Durbin Calls for Stronger Regulations to Protect Youth from E-Cigarette Products

While the FDA delays finalizing regulations, youth e-cigarette use has skyrocketed

[CHICAGO] – Following a recent report that found e-cigarette use among middle and high school students has not only surpassed conventional tobacco use for the first time, but has tripled in just one year, U.S. Senator Dick Durbin (D-IL) today called on the Food and Drug Administration (FDA) to finalize common sense regulations to protect young people from the dangers of these products. This week marks the one year anniversary of the FDA’s proposed rule to extend its regulatory authority over unregulated tobacco products, such as electronic cigarettes, cigars, pipe tobacco, waterpipes and more. Despite urging from Durbin and other Members of Congress, the FDA has yet to finalize the rules, leaving e-cigarettes virtually unregulated.
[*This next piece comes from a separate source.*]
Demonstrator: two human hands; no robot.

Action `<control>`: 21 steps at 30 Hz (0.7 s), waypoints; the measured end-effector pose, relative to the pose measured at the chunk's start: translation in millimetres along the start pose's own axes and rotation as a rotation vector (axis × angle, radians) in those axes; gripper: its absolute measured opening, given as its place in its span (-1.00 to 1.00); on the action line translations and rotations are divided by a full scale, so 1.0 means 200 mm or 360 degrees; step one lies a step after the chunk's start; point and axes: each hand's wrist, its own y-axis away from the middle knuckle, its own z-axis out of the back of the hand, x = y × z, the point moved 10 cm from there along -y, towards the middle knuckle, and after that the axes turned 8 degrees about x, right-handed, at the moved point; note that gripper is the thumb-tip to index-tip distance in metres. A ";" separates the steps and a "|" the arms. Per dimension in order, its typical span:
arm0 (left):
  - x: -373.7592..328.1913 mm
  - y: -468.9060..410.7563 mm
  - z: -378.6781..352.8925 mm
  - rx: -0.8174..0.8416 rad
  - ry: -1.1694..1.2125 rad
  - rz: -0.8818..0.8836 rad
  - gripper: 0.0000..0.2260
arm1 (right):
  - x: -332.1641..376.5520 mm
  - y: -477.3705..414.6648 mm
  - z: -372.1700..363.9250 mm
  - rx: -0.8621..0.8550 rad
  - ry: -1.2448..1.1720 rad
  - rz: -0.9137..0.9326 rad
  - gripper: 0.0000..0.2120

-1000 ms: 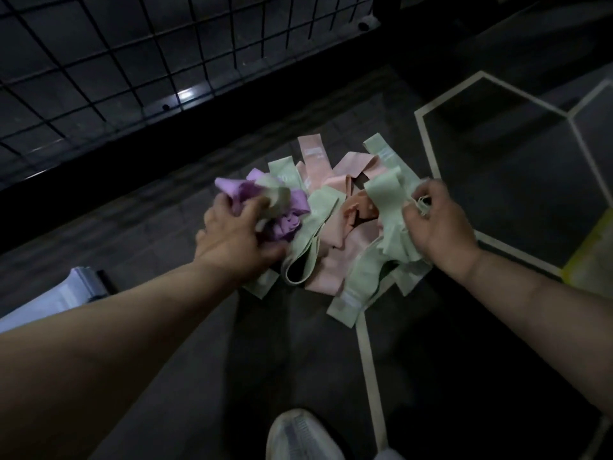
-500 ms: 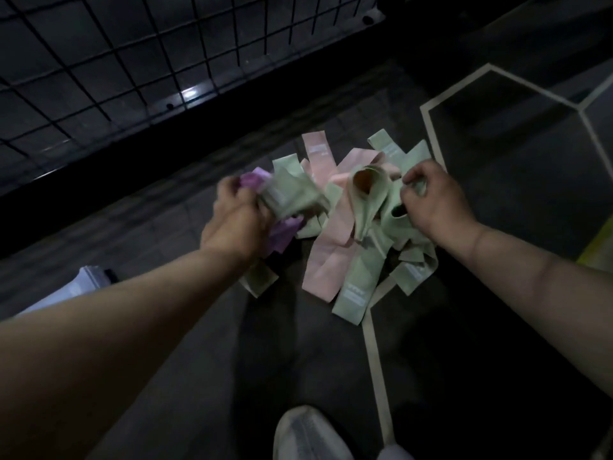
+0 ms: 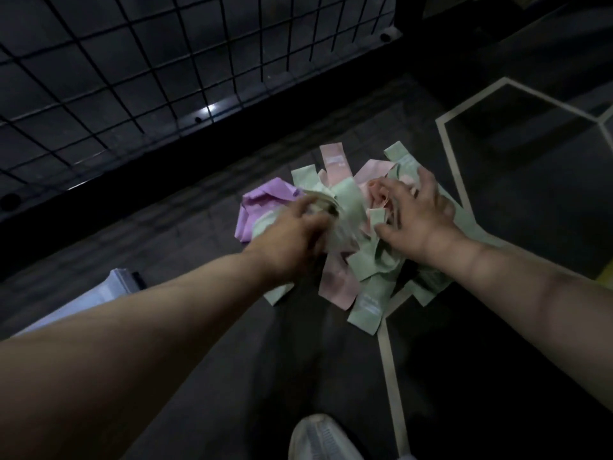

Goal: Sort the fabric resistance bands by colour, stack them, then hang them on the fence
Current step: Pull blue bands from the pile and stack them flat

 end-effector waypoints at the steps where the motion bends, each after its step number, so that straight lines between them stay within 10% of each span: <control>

“The FDA continues to drag its feet on finalizing common sense regulations to protect children and teenagers from the dangers of e-cigarettes while the number of young people getting hooked on this potentially deadly habit is growing exponentially. My hope is that FDA will act quickly to strengthen and finalize the proposed regulations for the protection of our children,” Durbin said. “I am disappointed the proposed regulations fail to address the use of candy flavorings and other marketing tactics that appeal to children. I hope that the final regulations from FDA take more aggressive action in the ongoing battle against tobacco products and address those issues directly.”

“We are alarmed to find that after only a few years of being on the market, youth use of e-cigarettes has now surpassed youth cigarette smoking,” said Harold P. Wimmer, President and CEO of the American Lung Association. “Federal oversight and regulation of all tobacco products, including e-cigarettes, cigars and hookah, is desperately needed to prevent kids from becoming the next generation hooked on tobacco.”

“E-cigarettes pose a major threat to all of our recent progress in lowering the youth smoking rate,” said Joel Africk, president and chief executive officer of Respiratory Health Association. “The FDA has an obligation to act promptly to protect children from these dangerous and untested products.”

When finalized, the FDA regulations would impose many of the same restrictions in place for cigarettes and smokeless tobacco, including: a ban on sales to individuals under the age of 18, a ban on free samples, and a ban on vending machine sales. Packaging and advertising would be required to include health warnings and manufacturers would be required to disclose product ingredients to the FDA.

On Friday, Durbin and several of his colleagues sent a letter calling on Health and Human Services (HHS) Secretary Burwell to strengthen and finalize the tobacco deeming regulations without further delay. The letter also called for improvements to on the rules by barring e-cigarette marketing to minors, preventing the sale of candy flavored products, and eliminating online sales. This week, Durbin will co-sponsor legislation to lay out a comprehensive set of tobacco tax and enforcement reforms that would eliminate tax disparities between different tobacco products.

Big tobacco is currently using many of the same tactics they used decades ago: showcasing celebrities, creating cartoons, and pushing their brands through television and print advertisements as ways to generate profits that target young people. A congressional investigation found that from 2012 to 2013, six e-cigarette companies provided free samples at 348 events – including music festivals and motorsport events geared to young people.

Findings from the 2014 National Youth Tobacco Survey, released earlier this month, showed for the first time that more American teenagers are using e-cigarettes than traditional cigarettes. More than 2 million high school students and 450,000 middle school students are now using e-cigarettes.